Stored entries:
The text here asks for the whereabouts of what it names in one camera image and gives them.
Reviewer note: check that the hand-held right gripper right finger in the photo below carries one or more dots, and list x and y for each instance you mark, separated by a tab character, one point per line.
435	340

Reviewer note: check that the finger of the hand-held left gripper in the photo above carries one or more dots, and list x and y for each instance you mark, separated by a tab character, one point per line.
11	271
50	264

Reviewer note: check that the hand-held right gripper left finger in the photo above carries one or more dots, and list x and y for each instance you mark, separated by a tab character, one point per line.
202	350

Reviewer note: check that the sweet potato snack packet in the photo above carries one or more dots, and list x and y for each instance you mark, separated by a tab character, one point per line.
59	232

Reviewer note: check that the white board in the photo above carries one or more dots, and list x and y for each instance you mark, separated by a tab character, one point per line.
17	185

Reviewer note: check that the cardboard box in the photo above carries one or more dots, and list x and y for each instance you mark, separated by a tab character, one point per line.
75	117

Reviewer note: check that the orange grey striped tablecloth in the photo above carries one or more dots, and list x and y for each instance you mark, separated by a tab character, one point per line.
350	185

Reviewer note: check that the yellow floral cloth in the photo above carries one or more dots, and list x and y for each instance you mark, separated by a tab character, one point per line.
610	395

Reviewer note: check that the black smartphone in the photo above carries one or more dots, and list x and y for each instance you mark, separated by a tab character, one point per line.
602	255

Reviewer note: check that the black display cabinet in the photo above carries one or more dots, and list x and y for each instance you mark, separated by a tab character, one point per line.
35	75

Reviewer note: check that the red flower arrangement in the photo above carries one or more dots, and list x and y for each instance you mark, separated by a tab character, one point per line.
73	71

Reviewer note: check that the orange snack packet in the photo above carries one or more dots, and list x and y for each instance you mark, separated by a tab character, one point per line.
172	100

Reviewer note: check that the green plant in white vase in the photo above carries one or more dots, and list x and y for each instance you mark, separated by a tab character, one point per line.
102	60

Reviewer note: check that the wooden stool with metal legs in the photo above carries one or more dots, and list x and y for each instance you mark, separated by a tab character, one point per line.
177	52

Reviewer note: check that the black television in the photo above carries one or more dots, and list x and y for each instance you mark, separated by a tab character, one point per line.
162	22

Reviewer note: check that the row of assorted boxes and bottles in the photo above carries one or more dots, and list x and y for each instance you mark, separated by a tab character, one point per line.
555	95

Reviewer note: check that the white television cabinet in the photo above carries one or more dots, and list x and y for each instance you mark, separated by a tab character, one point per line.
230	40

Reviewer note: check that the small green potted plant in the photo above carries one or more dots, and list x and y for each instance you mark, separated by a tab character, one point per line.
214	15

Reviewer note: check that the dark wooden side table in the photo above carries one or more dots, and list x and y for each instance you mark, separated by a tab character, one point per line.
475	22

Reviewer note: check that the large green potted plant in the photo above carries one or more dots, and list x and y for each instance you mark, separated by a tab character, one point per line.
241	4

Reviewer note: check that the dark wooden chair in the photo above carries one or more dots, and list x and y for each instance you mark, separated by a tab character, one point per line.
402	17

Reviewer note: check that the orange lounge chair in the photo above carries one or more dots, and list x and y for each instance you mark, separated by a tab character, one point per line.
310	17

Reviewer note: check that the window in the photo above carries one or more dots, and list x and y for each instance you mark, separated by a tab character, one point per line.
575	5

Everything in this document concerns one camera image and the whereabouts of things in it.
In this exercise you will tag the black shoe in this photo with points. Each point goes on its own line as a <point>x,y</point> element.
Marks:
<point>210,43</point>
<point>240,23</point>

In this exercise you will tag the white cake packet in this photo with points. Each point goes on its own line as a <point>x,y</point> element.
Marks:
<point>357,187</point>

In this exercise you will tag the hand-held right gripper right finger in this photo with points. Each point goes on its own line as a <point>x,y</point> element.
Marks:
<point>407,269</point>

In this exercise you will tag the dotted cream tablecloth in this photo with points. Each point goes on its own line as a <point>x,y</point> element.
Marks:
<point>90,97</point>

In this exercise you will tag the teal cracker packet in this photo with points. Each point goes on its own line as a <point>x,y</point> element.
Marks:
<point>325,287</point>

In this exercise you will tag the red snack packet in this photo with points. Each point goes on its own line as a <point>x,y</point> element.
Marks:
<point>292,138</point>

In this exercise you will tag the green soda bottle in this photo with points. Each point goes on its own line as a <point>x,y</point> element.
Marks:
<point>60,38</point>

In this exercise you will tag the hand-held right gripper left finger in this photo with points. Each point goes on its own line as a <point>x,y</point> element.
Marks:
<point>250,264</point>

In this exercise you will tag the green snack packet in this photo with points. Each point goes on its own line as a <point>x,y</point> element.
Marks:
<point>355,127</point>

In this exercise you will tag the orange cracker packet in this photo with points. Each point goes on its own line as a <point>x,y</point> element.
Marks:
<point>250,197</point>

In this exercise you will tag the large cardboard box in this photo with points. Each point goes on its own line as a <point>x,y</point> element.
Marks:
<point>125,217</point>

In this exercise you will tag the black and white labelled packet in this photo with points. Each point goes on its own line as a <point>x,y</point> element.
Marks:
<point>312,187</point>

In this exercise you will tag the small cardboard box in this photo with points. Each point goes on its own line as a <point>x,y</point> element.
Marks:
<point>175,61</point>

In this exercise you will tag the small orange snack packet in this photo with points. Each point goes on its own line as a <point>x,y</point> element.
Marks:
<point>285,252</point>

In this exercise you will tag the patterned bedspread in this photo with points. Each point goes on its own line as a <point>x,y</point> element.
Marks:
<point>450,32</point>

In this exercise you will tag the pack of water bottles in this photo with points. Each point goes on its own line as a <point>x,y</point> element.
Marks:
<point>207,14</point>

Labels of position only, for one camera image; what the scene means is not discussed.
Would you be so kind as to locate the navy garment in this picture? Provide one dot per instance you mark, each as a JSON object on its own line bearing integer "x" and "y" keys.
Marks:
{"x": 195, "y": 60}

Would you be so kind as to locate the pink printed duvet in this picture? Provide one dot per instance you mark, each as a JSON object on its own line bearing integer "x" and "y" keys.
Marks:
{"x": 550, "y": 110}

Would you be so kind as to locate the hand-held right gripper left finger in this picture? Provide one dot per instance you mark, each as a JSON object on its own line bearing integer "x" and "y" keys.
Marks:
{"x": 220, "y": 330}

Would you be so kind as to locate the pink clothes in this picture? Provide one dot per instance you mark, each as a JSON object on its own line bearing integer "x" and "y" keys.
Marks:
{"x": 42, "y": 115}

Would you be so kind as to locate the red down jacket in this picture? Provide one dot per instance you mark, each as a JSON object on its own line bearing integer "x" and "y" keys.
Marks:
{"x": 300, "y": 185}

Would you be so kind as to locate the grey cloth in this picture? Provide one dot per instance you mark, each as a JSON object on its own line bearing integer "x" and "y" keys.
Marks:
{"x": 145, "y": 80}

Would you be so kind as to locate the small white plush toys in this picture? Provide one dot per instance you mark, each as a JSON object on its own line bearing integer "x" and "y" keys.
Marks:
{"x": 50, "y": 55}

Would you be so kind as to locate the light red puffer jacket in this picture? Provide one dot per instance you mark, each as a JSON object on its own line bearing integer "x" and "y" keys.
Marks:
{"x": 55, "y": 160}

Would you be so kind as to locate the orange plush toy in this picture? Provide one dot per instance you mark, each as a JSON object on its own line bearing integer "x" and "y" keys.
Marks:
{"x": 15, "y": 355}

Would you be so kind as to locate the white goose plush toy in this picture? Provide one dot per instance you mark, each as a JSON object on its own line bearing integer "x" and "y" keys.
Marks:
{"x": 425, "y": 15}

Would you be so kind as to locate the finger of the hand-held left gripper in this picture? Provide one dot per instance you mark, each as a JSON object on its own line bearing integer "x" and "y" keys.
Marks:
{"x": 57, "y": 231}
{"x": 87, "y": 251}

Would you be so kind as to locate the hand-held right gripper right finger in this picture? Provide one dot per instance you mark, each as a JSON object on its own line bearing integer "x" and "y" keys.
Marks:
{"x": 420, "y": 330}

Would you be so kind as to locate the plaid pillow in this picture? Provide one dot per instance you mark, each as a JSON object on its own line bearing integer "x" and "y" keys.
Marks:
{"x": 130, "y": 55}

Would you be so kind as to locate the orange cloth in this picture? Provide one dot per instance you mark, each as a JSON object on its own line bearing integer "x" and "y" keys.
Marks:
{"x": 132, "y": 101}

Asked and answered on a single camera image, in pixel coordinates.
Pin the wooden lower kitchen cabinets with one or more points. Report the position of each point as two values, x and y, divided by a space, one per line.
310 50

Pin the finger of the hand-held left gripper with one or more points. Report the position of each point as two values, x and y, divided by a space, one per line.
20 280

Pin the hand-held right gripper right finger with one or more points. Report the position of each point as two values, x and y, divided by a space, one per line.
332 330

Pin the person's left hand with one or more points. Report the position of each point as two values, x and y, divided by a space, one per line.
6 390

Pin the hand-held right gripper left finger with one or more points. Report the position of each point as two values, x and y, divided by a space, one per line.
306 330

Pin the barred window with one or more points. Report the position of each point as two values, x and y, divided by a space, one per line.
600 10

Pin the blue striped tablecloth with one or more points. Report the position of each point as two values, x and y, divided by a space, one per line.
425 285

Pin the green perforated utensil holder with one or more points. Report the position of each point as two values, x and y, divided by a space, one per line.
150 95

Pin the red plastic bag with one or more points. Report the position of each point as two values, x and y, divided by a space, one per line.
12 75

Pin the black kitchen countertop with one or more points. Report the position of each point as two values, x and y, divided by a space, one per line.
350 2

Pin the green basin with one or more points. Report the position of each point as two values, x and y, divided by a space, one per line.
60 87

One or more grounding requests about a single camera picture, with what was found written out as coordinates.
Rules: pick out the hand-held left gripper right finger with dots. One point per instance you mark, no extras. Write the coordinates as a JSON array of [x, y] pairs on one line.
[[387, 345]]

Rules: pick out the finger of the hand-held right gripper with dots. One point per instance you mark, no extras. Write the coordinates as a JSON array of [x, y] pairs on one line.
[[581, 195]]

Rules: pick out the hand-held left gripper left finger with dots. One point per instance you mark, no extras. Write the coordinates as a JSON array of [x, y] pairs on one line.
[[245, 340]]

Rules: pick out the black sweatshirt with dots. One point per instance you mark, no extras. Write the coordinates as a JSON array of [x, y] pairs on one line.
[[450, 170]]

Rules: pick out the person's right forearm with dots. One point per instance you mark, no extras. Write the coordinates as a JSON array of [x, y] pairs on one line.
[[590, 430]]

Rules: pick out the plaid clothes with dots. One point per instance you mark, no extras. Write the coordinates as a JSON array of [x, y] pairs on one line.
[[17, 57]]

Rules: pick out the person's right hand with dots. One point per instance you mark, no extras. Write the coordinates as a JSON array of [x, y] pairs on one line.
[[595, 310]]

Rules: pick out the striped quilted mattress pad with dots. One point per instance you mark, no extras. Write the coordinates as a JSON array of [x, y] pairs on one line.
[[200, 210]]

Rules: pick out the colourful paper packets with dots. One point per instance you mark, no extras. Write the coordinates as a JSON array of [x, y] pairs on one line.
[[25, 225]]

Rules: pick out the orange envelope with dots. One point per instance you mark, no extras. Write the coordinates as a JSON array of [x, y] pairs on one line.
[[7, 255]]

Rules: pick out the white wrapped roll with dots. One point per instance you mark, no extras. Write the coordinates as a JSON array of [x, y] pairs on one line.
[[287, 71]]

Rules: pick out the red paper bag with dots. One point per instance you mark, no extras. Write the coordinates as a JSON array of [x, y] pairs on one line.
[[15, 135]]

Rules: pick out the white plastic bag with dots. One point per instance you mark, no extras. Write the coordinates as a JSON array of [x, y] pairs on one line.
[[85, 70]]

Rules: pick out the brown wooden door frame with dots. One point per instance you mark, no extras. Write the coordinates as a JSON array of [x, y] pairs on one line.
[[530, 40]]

## Task instructions
Find the string "image" in the entries above and return each line that holds it.

## Exercise output
The text here asks for the whereabouts of what it names in one camera image and gives them.
Everything in this document concerns one camera image and the whereabouts of things in it.
Labels of position only, for one camera image; what the scene means is not discussed.
Asked and answered on a single camera image, in pixel coordinates.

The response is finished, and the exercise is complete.